Ford v. Dovenmuehle Mortgage, Inc.

651 N.E.2d 751, 273 Ill. App. 3d 240, 209 Ill. Dec. 573, 1995 Ill. App. LEXIS 418
CourtAppellate Court of Illinois
DecidedJune 9, 1995
Docket1-93-1457
StatusPublished
Cited by41 cases

This text of 651 N.E.2d 751 (Ford v. Dovenmuehle Mortgage, Inc.) is published on Counsel Stack Legal Research, covering Appellate Court of Illinois primary law. Counsel Stack provides free access to over 12 million legal documents including statutes, case law, regulations, and constitutions.

Bluebook
Ford v. Dovenmuehle Mortgage, Inc., 651 N.E.2d 751, 273 Ill. App. 3d 240, 209 Ill. Dec. 573, 1995 Ill. App. LEXIS 418 (Ill. Ct. App. 1995).

Opinion

JUSTICE GORDON

delivered the opinion of the court:

Plaintiff, Celestine Ford, filed a two-count complaint alleging that the defendant, Dovenmuehle Mortgage, Inc. (Dovenmuehle), a mortgage service company, breached a Veterans Administration (VA) guaranteed residential mortgage contract and violated section 2 of the Illinois Consumer Fraud and Deceptive Business Practices Act (the Consumer Fraud Act) (Ill. Rev. Stat. 1991, ch. 12VI z, par. 262 (now 815 ILCS 505/2 (West 1992))) by imposing a late charge computed on 4% of the aggregate monthly payment of principal, interest, taxes and insurance (PITI) rather than 4% of the monthly installment of principal and interest (P&I). This appeal is taken from the denial of plaintiffs motion for "classwide summary determination of major issues” and the granting of defendant’s cross-motion for summary judgment on both counts. 1

The material facts of this case are undisputed. In 1975, plaintiff obtained a mortgage loan, guaranteed by the Veterans Administration, from Percy Wilson Mortgage and Finance Corporation. The mortgage documents executed at closing consisted of a mortgage contract and a promissory note, which were written on standard VA forms. Dovenmuehle serviced plaintiffs mortgage and assessed late charges against plaintiffs delinquent payments.

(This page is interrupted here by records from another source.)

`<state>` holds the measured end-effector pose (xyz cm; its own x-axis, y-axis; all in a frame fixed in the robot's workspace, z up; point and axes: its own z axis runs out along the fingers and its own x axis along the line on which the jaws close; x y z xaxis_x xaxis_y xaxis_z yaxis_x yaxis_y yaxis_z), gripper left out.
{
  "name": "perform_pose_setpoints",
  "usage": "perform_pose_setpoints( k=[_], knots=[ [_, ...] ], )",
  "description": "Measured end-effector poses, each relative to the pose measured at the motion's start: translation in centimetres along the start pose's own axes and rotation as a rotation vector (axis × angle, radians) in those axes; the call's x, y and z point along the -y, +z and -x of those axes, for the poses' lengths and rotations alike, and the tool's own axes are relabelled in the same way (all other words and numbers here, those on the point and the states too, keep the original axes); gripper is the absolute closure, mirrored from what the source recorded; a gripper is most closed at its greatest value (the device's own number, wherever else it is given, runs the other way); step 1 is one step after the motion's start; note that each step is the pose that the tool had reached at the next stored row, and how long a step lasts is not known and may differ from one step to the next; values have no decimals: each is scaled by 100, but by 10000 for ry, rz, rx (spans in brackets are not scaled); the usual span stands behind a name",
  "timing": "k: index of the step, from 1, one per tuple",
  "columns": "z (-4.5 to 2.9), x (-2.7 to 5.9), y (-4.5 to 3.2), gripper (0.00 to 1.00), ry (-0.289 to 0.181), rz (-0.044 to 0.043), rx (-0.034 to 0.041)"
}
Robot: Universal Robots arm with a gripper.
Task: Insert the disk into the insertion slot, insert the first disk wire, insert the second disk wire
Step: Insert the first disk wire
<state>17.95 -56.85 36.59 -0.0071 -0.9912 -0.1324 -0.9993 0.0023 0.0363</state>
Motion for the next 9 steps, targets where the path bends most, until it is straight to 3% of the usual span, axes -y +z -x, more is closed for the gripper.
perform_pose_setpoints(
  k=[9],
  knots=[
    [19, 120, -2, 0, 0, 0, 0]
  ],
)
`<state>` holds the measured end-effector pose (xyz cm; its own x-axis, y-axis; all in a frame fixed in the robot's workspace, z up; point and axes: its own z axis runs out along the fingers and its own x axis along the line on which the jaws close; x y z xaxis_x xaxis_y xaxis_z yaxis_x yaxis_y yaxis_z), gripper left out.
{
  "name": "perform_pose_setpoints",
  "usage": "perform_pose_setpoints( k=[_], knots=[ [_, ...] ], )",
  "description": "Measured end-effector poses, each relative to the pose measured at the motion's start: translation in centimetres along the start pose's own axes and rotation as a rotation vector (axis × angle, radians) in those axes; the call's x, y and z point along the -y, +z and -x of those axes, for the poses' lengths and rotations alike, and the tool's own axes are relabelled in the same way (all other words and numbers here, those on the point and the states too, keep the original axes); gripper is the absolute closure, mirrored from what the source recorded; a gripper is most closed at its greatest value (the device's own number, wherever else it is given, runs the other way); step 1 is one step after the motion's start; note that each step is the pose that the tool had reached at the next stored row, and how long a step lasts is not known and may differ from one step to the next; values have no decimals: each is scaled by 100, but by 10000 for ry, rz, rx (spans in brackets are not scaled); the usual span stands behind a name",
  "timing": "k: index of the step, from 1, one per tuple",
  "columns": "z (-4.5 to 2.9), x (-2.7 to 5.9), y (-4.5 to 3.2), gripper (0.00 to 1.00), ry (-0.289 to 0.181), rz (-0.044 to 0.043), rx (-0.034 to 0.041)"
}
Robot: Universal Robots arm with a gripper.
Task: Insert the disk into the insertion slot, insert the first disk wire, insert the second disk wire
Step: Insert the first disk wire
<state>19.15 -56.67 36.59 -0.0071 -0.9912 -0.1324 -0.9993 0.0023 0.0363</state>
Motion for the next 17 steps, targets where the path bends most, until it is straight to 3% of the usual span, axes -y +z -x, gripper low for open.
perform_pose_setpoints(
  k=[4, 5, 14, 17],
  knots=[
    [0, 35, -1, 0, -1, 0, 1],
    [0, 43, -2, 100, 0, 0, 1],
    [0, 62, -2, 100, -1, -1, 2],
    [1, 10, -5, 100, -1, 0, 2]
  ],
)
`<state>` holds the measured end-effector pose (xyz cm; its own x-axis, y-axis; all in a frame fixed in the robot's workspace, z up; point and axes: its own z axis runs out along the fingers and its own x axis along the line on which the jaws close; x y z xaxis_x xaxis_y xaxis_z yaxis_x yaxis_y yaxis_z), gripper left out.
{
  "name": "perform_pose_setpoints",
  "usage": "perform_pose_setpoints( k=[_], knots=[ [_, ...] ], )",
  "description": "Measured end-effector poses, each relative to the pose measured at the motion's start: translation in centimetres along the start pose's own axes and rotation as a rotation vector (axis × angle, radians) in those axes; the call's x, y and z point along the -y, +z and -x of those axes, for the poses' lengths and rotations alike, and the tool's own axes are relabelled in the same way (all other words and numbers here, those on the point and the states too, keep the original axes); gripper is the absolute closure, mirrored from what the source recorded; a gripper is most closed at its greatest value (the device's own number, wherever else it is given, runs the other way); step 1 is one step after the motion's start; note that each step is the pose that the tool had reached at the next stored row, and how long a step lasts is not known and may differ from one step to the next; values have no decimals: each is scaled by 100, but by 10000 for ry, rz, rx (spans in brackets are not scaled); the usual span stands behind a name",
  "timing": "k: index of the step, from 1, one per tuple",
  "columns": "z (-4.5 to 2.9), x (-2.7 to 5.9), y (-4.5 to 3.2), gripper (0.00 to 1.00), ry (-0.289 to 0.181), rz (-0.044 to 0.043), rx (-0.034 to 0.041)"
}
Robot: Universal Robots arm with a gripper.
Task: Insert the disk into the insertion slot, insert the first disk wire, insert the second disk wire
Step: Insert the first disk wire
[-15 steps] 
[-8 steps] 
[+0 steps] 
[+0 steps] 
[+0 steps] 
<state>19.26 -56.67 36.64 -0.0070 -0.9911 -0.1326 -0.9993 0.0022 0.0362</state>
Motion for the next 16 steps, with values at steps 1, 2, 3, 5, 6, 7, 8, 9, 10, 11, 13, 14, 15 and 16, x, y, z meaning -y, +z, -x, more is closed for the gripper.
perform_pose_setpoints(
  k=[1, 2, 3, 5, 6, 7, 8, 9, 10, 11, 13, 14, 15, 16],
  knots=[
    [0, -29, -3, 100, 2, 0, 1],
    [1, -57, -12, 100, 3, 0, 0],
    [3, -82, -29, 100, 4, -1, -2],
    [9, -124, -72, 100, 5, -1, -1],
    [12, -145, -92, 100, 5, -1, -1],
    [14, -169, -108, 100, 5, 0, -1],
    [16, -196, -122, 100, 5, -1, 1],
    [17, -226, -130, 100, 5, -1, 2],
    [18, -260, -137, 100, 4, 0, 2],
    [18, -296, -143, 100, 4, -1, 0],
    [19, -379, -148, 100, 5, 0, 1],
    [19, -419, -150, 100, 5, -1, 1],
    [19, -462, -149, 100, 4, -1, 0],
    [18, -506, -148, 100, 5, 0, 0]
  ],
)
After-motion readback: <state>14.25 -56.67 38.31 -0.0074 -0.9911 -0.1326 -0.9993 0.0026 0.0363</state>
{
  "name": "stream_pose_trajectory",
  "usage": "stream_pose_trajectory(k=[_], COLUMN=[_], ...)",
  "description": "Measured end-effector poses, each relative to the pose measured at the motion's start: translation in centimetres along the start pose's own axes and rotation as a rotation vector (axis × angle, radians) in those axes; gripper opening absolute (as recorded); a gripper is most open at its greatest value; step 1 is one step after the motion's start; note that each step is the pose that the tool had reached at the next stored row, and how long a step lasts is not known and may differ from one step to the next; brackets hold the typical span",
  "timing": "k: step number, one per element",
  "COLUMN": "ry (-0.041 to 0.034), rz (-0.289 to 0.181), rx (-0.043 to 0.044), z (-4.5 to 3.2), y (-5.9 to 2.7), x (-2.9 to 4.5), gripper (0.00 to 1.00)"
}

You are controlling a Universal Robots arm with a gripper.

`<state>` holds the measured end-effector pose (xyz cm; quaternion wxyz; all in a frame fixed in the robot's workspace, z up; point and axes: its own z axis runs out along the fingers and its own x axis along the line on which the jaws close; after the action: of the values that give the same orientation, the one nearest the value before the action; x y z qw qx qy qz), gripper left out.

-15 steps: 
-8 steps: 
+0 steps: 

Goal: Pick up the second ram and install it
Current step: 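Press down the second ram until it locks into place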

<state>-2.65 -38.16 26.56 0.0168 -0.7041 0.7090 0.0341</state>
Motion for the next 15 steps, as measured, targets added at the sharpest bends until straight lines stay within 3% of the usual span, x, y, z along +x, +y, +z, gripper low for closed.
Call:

The late charge provision of plaintiffs mortgage contract provided in pertinent part:

"Together with, and in addition to, the monthly payments of principal and interest payable under the terms of the note secured hereby, the Mortgagor will pay to the Mortgagee *** on the first day of each month until the said note is fully paid, the following sums:
(a) A sum equal to the ground rents, if any, next due, plus the premiums that will next become due and payable on policies of fire and other hazard insurance covering the mortgaged property, plus taxes and assessments next due on the mortgaged property ***
(b) The aggregate of the amounts payable pursuant to subparagraph (a) and those payable on the note secured hereby, shall be paid in a single payment each month, to be applied to the following items in the order stated:
I. ground rents, if any, taxes, assessments, fire, and other hazard insurance premiums;
II. interest on the note secured hereby; and
III. amortization of the principal of the said note.
Any deficiency in the amount of any such aggregate monthly payment shall, unless made good prior to the due date of the next payment, constitute an event of default under this mortgage. At Mortgagee’s option, Mortgagor will pay a 'late charge’ not exceeding four per centum (4%) of any installment when paid more than fifteen (15) days after the due date thereof to cover the extra expense involved in handling delinquent payments ***.”

Plaintiffs motion for "classwide summary determination of major issues,” brought pursuant to sections 2 — 801 and 2 — 1005(d) of the Code of Civil Procedure (Ill. Rev. Stat. 1991, ch. 110, pars. 2 — 801, 2 — 1005(d) (now 735 ILCS 5/2 — 801, 5/2 — 1005(d) (West 1992))), requested summary judgment on the breach of contract count of her complaint. With respect to her request for summary judgment, plaintiff argued that the term "installment” in the late charge clause should be construed to mean principal and interest only since that was how that term was used on page one of the note and mortgage contract and since the late charge clause in the mortgage contract used the term "aggregate monthly payment” to refer to principal, interest, taxes and insurance. Alternatively, the plaintiff argued that the term "installment” was ambiguous and should be construed against the drafter or user of a form contract in accordance with the doctrine of contra proferentum.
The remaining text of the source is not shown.